Effect of Nitrogen, Phosphorus and Variety on Physiological Indices and Nutrient Composition of Livingstone Potato (Plectranthus esculentus N.E.Br.) in Gombe, Northern Guinea Savannah, Nigeria

Plectranthus esculentus N.E.Br. locally known as “rizga” is an important indigenous tuber crop in Nigeria which is currently endangered. One major factor that causes disappearance of this species, is the lower agronomic recommendations developed for growers and lack of information about nutrient contents leading to loss of interest in its cultivation. A field experiment was therefore conducted during the 2016 and 2017 rainy seasons to determine the effect of nitrogen, phosphorus and variety on physiological indices as an attempt to conserve and evaluate the potential of the crop in food security, source of income and its adaptation in the Northern Guinea Savannah of Nigeria.

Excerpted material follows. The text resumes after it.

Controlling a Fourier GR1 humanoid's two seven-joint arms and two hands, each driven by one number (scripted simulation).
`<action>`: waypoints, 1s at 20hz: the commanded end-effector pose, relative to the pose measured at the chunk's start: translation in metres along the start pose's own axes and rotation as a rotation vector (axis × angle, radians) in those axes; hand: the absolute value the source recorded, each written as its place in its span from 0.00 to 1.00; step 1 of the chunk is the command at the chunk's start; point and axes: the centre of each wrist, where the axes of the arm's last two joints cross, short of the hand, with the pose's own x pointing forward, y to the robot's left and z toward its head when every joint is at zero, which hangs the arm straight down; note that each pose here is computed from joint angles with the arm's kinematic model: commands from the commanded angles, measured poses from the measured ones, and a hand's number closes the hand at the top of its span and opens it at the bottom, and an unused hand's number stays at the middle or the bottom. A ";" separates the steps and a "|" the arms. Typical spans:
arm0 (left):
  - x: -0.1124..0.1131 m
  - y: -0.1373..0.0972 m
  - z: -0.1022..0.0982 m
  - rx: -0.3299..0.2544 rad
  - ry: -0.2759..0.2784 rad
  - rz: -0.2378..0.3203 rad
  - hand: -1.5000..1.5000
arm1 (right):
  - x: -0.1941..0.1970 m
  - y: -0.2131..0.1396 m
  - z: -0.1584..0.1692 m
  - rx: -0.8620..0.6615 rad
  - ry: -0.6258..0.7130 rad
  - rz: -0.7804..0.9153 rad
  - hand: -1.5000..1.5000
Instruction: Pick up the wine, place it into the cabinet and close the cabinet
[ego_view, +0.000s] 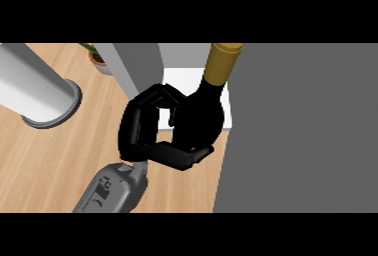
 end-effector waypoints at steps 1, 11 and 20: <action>0.021 -0.025 -0.015 0.022 0.007 -0.011 1.00 | 0.005 0.004 0.025 0.064 -0.010 -0.050 0.00; 0.014 -0.021 -0.066 0.090 0.020 -0.055 1.00 | 0.006 -0.003 0.034 0.071 -0.002 -0.029 0.00; -0.021 -0.022 -0.074 0.050 -0.007 -0.218 1.00 | 0.002 -0.006 0.008 0.048 -0.022 -0.034 0.00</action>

The experiment was laid out in a Randomized Complete Block Design (RCBD) with three replications. Treatments consisted four levels of nitrogen and phosphorus (­0, 60, 90 and 120 kg/ha), respectively and two varieties (vat Riyom and vat Loang’at). Results from analysis of variance showed that nitrogen and phosphorus applied at 90 kg/ha significantly produced higher physiological indices in both years. Beyond this rate, there was a decline in physiological indices resulting in decrease in starch content and dry matter accumulation. Harvest index indicated a positive relationship between the proportion of the biological yield and nutrient levels. Although, varietal difference was not significant on harvest index. This is an indication that HI is purely a genetic trait as affected by environmental factors. It was therefore concluded that, for high yield of livingstone potato, soils should be treated with a moderate application rate of 90 kg/ha nitrogen and phosphorus for enhanced physiological indices which are measures of growth and productivity per unit area of land in the Northern Guinea Savanna of Nigeria.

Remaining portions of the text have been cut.